Les disparus
puis
à Tel-Aviv de nouveau et à Kfar Saba de nouveau, et à Beer Sheva de nouveau, à
Haïfa et à Jérusalem, et à Stockholm, et enfin ces deux jours à Copenhague avec
l'homme qui avait autrefois voyagé encore plus loin que nous, et qui détenait
un secret qui attendait pour nous ; passer un an, été, automne, hiver et un
printemps qui était aussi un automne, le temps lui-même paraissant être
désarticulé, alors que le passé ressurgissait de ses cendres et de sa
poussière, et de son vieux papier, et de la poudre, et du whiskey et des sels
de violette, et refaisait surface une fois encore comme l'écriture presque
illisible au dos d'une vieille photo, remontant pour entrer en compétition avec
le présent et le rendre confus ; passer un an à chercher des gens qui étaient maintenant
bien plus vieux que ceux qui me pinçaient les joues et m'offraient des crayons
à Miami Beach à l'époque, à chercher des gens qui avaient connu Shmiel
uniquement en tant que père magnifique, impressionnant et quelque peu lointain,
de leurs camarades de classe, ces quatre filles, toutes disparues ; passer à
voler au-dessus de l'Atlantique et du Pacifique pour leur parler et recueillir
les quelques fragments qui restaient encore, les vapeurs d'informations qu'ils
avaient peut-être à me transmettre – et puis, bien des années après tout
ça, quand je me suis apprêté à m'asseoir pour écrire ce livre, le livre de tous
ces voyages et de toutes ces années, et que j'ai persuadé ma mère de me laisser
voir une fois encore la photo originale, le recto que je connaissais si bien,
certes, mais aussi le verso ; alors, alors seulement, ai-je été en mesure de
lire, dans sa totalité cette fois, la légende originale, de lire les mots que
mon grand-père avait écrits au dos, pour me dire quelque chose, je m'en rendais
compte à présent, comme tant de choses qu'il avait soulignées pour moi, qu'il
jugeait cruciales, qu'il voulait que je sache et que je comprenne (mais comment
aurais-je pu voir ça, à l'époque, quand j'avais seulement besoin d'une photo
pour illustrer un exposé en classe ? Nous ne voyons, au bout du compte, que ce
que nous voulons voir, et le reste s'efface). Ce qu'il avait écrit en réalité,
comme je peux vous le dire maintenant puisque Je l’ai vu très récemment,
c'était, à l'encre bleue et en capitales, ceci : HERMAN EHRLICH ET SAMUEL
JAEGER DANS L'ARMÉE AUTRICHIENNE, 1916. C'était au Magic Marker rouge qu'il
avait ajouté les mots dont je m'étais toujours souvenu : TUÉ PAR LES NAZIS
PENDANT LA SECONDE GUERRE MONDIALE.
Ehrlich ? ai-je demandé à ma mère, pendant que nous étions
en train de fouiller dans les boîtes, ce jour-là, déconcerté par un nom que je
n'avais encore jamais vu auparavant, en dépit de toutes mes recherches.

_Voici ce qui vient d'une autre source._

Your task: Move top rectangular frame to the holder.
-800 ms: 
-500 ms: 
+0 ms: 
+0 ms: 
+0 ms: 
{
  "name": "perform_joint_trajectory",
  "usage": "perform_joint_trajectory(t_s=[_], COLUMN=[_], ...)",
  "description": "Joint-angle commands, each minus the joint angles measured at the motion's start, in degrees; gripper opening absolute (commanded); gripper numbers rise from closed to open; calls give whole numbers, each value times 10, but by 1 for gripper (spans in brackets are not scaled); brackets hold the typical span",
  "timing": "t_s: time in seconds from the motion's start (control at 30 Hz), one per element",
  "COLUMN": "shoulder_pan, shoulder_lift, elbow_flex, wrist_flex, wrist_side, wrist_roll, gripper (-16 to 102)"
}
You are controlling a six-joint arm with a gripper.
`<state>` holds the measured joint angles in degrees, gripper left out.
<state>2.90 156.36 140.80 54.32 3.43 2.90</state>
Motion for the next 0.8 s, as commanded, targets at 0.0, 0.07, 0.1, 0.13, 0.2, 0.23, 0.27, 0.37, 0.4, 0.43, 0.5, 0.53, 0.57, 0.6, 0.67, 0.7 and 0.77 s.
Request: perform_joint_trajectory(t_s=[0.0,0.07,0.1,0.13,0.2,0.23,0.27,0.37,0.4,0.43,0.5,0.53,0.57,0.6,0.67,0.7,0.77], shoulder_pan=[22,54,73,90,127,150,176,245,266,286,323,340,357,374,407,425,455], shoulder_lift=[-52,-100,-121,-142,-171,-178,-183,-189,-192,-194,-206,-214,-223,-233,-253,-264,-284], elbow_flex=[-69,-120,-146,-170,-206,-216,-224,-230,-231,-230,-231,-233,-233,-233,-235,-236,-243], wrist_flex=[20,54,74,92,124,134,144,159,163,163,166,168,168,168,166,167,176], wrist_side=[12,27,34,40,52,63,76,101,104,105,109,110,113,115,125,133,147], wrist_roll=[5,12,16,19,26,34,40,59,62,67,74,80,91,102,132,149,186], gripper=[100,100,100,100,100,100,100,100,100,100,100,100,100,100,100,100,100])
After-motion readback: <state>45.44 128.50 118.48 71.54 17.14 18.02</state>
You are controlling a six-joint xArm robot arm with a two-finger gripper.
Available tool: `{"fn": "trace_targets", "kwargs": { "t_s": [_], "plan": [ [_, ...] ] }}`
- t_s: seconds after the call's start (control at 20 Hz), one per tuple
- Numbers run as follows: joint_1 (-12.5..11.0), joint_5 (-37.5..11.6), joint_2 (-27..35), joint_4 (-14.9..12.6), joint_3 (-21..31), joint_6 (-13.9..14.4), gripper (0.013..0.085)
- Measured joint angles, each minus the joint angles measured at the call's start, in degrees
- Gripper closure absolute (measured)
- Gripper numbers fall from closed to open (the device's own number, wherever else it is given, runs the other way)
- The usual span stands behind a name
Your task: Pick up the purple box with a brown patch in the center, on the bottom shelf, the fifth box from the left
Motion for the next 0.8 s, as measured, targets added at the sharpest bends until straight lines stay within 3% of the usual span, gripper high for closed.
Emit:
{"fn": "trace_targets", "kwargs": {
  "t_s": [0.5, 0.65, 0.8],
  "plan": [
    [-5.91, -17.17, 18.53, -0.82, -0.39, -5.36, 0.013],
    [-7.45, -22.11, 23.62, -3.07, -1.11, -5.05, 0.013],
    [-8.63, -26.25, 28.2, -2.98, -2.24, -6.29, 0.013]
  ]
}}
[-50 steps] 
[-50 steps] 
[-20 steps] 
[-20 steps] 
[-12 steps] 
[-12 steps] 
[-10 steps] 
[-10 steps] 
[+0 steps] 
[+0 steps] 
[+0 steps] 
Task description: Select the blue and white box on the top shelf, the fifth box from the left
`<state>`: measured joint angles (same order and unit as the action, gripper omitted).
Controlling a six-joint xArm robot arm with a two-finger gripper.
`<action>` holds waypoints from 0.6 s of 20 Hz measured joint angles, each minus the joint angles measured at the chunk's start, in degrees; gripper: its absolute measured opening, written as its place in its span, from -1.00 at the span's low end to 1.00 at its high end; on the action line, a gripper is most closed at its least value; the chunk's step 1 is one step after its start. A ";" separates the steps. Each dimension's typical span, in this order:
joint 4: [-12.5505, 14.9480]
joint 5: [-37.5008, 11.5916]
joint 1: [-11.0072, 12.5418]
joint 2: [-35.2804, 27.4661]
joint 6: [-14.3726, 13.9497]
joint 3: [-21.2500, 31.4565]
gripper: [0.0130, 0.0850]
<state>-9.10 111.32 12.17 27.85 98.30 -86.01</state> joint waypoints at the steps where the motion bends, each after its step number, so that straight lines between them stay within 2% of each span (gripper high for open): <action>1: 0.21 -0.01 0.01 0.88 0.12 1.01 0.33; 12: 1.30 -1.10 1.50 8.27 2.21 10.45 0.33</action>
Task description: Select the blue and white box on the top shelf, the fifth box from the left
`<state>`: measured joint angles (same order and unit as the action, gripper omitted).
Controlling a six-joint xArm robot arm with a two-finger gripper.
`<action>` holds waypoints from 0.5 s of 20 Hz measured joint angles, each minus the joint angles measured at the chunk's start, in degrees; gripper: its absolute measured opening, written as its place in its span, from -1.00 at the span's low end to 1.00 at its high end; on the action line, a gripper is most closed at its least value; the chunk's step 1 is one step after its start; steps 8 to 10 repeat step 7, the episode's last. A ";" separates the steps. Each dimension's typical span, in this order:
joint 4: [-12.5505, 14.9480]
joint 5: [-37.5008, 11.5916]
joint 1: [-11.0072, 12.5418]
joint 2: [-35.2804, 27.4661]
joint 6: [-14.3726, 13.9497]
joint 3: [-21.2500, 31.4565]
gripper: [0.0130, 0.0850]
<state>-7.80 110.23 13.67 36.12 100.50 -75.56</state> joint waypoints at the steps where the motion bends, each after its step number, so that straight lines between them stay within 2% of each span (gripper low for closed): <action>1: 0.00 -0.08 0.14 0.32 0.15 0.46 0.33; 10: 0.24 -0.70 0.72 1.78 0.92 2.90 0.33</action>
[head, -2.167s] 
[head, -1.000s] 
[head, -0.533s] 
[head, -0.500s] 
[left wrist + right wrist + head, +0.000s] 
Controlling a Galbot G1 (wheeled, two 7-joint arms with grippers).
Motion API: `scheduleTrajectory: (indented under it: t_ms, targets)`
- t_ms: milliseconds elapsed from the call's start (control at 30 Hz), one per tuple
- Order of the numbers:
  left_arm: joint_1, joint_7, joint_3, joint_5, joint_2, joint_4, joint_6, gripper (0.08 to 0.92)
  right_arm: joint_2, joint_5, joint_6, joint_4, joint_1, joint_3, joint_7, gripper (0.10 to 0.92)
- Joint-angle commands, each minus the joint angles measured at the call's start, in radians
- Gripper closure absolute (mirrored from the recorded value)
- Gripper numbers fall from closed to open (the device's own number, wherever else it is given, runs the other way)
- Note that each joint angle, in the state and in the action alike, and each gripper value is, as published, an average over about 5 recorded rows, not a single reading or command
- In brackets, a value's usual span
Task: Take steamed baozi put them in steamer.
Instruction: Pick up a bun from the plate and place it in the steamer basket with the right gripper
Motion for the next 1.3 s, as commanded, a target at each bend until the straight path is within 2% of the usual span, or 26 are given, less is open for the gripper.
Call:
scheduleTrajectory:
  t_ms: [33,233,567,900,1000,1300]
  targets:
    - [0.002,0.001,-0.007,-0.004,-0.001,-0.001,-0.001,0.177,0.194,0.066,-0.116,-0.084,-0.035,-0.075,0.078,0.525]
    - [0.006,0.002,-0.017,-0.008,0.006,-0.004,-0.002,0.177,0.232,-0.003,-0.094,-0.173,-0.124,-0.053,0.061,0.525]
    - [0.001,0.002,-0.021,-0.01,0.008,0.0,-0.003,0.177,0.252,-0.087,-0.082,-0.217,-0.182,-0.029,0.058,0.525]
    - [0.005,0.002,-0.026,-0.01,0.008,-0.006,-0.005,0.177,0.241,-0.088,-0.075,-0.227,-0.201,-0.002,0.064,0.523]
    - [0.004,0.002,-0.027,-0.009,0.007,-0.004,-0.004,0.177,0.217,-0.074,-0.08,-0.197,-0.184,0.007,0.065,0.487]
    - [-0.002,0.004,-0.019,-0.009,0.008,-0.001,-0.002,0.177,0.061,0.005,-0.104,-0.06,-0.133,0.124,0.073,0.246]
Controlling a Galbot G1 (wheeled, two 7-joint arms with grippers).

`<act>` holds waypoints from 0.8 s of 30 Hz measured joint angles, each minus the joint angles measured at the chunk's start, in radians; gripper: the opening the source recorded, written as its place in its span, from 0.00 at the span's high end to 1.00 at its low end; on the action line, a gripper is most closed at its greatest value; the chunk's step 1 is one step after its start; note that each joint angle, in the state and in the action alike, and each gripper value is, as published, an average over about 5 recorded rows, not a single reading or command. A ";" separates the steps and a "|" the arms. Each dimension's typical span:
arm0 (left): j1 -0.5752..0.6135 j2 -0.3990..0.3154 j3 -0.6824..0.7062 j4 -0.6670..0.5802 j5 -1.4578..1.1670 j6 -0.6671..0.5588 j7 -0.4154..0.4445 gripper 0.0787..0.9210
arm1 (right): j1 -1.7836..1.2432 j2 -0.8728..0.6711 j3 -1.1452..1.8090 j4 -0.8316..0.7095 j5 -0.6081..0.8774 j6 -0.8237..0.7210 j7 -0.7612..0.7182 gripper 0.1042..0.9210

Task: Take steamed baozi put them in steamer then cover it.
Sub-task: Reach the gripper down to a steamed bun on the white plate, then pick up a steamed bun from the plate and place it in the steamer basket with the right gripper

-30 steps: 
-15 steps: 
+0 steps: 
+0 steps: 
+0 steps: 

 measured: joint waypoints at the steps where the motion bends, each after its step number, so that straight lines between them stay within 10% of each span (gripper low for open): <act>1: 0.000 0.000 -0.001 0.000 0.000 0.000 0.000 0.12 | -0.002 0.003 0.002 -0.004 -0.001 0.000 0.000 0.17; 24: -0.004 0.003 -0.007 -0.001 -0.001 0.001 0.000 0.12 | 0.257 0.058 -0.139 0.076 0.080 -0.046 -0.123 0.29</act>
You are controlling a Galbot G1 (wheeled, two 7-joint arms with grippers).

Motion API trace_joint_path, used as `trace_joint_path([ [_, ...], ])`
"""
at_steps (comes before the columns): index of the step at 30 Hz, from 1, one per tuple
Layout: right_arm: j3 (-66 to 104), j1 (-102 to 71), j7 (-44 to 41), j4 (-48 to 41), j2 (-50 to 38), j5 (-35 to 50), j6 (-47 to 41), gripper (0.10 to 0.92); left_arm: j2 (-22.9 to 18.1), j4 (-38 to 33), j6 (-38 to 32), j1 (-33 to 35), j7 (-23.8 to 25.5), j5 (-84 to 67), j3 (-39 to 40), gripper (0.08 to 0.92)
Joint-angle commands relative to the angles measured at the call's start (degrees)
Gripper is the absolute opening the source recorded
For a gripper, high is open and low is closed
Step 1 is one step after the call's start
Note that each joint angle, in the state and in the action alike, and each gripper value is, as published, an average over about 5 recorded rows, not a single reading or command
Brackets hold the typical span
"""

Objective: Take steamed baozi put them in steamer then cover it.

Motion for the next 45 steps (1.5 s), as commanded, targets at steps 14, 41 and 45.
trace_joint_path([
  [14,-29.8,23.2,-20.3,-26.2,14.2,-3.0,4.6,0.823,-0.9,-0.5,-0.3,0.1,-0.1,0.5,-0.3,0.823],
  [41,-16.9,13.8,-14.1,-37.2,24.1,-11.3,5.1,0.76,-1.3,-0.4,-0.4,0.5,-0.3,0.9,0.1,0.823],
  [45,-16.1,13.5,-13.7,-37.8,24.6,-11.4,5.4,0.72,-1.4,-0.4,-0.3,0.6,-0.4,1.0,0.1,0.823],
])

Elle a eu l'air impatiente. Tu sais, a-t-elle dit. Il était
marié à Ethel, c'étaient des cousins de mon père. Sa sœur était cette Yetta
Katz, elle était immense, grosse et jolie, et c'était une cuisinière
merveilleuse.
Mais c'était encore confus pour moi. J'ai retourné la photo
et, une fois encore, j'ai regardé les deux hommes, l'un si familier, l'autre
désespérément inconnu. Puis, pour m'aider, ma mère a ajouté quelque chose.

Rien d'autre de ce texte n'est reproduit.